Reproduce nothing beyond the line containing "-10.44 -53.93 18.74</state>". From the first line of the data below down to it, copy each line exactly, without the pictures.

### Source data
Segment Open
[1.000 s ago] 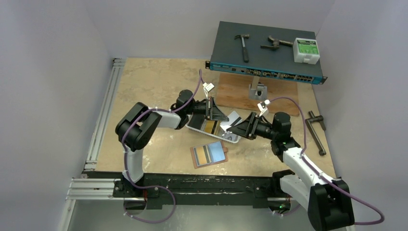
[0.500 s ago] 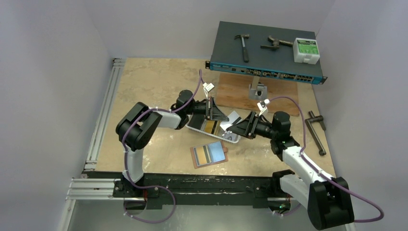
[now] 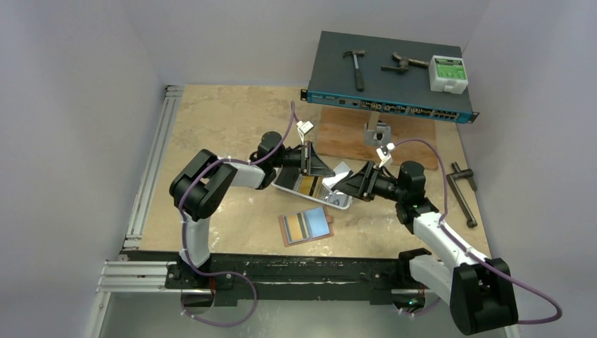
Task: Put the credit cards into the card holder
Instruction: Place the credit card in the storage box.
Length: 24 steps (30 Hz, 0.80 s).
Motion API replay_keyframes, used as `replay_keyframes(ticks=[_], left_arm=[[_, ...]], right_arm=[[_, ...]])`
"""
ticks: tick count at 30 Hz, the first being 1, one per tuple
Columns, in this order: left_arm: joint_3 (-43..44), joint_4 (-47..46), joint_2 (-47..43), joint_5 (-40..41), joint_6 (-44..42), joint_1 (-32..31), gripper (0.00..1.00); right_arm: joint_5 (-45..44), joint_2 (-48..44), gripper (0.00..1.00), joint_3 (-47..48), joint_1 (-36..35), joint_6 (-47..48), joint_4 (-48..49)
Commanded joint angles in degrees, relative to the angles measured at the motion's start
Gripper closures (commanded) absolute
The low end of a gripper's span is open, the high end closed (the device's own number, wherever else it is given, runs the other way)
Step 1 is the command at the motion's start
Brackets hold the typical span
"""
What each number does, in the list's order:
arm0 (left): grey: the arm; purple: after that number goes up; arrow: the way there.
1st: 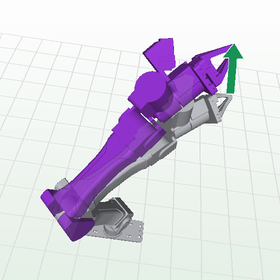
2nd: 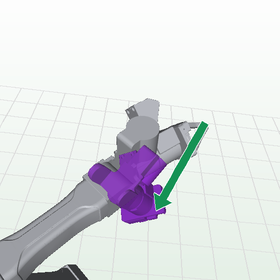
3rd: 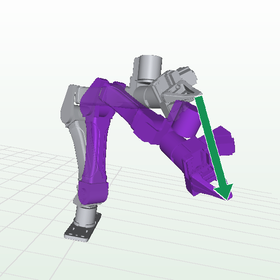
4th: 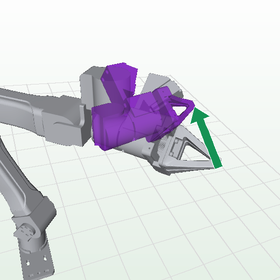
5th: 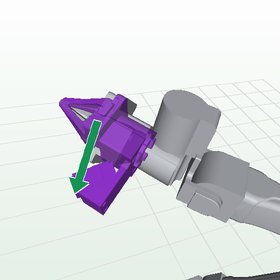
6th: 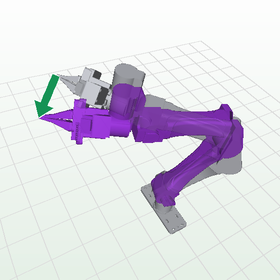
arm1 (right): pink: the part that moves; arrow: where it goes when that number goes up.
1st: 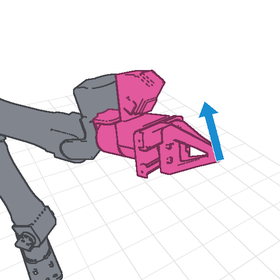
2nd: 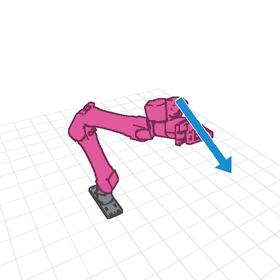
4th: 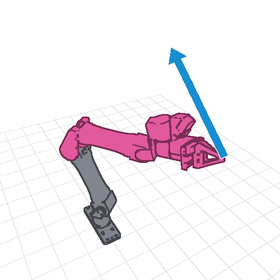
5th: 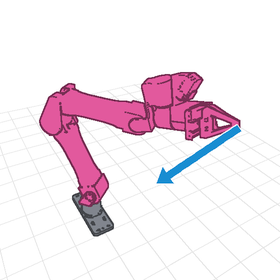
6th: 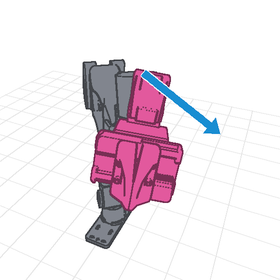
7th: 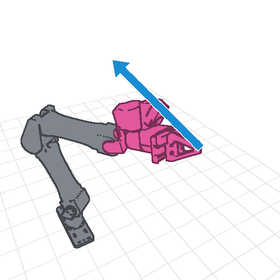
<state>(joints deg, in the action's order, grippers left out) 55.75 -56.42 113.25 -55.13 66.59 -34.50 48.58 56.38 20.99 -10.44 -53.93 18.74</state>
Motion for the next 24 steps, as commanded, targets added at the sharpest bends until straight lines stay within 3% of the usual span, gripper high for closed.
replay_keyframes(ticks=[1, 18, 24], left_arm=[[1.21, -4.55, 0.03, -0.99, 1.02, 0.15, 1.00], [1.18, -5.06, 0.04, -1.29, 1.35, 0.19, 1.00], [1.22, -5.60, 0.45, -1.38, 1.64, 0.06, 1.00]], right_arm=[[-1.11, 0.77, 0.46, 2.28, 0.06, 1.43, 1.12], [-2.10, 1.10, 0.46, 1.99, 0.10, 0.80, 2.35], [-3.13, 1.58, 0.48, 0.03, 0.06, -5.97, 13.52]])
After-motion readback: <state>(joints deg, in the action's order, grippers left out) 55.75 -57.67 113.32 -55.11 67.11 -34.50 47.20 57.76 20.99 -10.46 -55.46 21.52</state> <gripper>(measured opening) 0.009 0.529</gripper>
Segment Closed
### Exercise answer
[1.000 s ago] 
[0.500 s ago] 
[now] 
Task: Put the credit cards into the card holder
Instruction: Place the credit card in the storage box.
Length: 24 steps (30 Hz, 0.80 s).
Motion API replay_keyframes, used as `replay_keyframes(ticks=[_], left_arm=[[_, ...]], right_arm=[[_, ...]])`
"""
ticks: tick count at 30 Hz, the first being 1, one per tuple
Columns, in this order: left_arm: joint_3 (-43..44), joint_4 (-47..46), joint_2 (-47..43), joint_5 (-40..41), joint_6 (-44..42), joint_1 (-32..31), gripper (0.00..1.00); right_arm: joint_5 (-45..44), joint_2 (-48..44), gripper (0.00..1.00), joint_3 (-47..48), joint_1 (-36..35), joint_6 (-47..48), joint_4 (-48..49)
Commanded joint angles in degrees, relative to the angles measured at the motion's start
Gripper closures (commanded) absolute
The low end of a gripper's span is open, the high end closed (the device's own number, wherever else it is given, runs the other way)
Step 1 is the command at the motion's start
Brackets hold the typical span
"""
What each number does, in the list's order:
arm0 (left): grey: the arm; purple: after that number goes up; arrow: the way there.
1st: 
2nd: 
3rd: 
4th: 
5th: 
6th: 
arm1 (right): pink: the part that moves; arrow: where it goes when that number goes up.
1st: 
2nd: 
4th: 
5th: 
6th: 
7th: 
<state>(joints deg, in the action's order, grippers left out) 55.75 -56.42 113.25 -55.13 66.59 -34.50 48.58 56.38 20.99 -10.44 -53.93 18.74</state>

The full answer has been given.